Gluten Free Facts
THE GLUTEN-FREE FRENZY
Behind the food trend that has everyone talking
It’s all the rage. Everywhere you go, you see “gluten-free” options, and you probably know at least a handful of people that have gone gluten free. But what’s all the stink about? Get the dish behind the craze and learn what you should know before you sign up — or opt out.
What is gluten?
A protein composite found in wheat, rye and barley. Foods that commonly contain gluten include pasta, bread, crackers, baked goods, soy sauce, cereals and granola. Pretty much everything we all love.
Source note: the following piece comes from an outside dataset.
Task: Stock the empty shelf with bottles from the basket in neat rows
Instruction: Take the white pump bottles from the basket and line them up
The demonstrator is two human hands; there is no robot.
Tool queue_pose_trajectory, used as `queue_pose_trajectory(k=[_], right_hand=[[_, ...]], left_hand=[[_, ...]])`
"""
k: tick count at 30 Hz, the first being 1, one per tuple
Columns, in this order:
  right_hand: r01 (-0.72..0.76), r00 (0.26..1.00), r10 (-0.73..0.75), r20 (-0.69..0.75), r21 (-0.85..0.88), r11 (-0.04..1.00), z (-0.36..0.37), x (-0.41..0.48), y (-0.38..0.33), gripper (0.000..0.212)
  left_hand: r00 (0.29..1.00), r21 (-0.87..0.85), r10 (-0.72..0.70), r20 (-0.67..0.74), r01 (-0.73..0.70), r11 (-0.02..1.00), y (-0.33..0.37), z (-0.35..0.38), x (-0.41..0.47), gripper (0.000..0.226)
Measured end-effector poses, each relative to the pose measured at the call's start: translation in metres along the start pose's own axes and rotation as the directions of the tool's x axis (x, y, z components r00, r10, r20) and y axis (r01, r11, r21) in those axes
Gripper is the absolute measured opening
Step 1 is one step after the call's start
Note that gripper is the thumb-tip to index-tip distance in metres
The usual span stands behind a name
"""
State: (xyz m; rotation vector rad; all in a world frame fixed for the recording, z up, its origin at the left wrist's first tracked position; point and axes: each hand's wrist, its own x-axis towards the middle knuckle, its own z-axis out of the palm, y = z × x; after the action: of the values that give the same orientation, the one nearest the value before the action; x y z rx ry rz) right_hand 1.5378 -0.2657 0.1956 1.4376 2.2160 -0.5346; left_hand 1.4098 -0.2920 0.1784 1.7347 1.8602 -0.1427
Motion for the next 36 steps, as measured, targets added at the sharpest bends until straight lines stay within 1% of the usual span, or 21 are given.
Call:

Who should consider going gluten free?
While gluten isn’t a problem for the most people, it is for people with celiac disease, a digestive and autoimmune disorder in which gluten damages the small intestine. About one percent of the population suffers from this, according to the National Foundation for Celiac Awareness.
For people with celiac disease, the inflammatory response in the small intestines can be extremely destructive, even life-threatening. So going gluten free isn’t just an option. It’s a necessity.
People with gluten intolerance — a sensitivity to gluten that can cause symptoms ranging from bloating to depression — should also cut gluten. But we all know it’s hard to give up what you love. So because gluten intolerance doesn’t damage the small intestine, some people risk the short-term effects. Because who wouldn’t suffer for a plate of pasta every now and then?
Runny nose? Itchy legs? Gluten might be to blame. Try going gluten free for two weeks to see if it helps. If so, you might want to switch permanently.
Can a gluten-free diet help you lose weight?
You’d think so, right? But even though celebrities are quick to hop on this popular bandwagon, it’s not intended for weight loss. In fact, gluten-free foods aren’t necessarily the healthiest since manufacturers substitute sugar and fat for gluten. They’re also not always high on the nutrient scale.
What should you be careful of if you cut gluten?
One word: nutrition. Visit a dietician. Consider taking a multivitamin. OK, maybe three more words: don’t self-diagnose. Before you cut gluten, see your doctor, who can run tests to confirm (or rule out) celiac disease.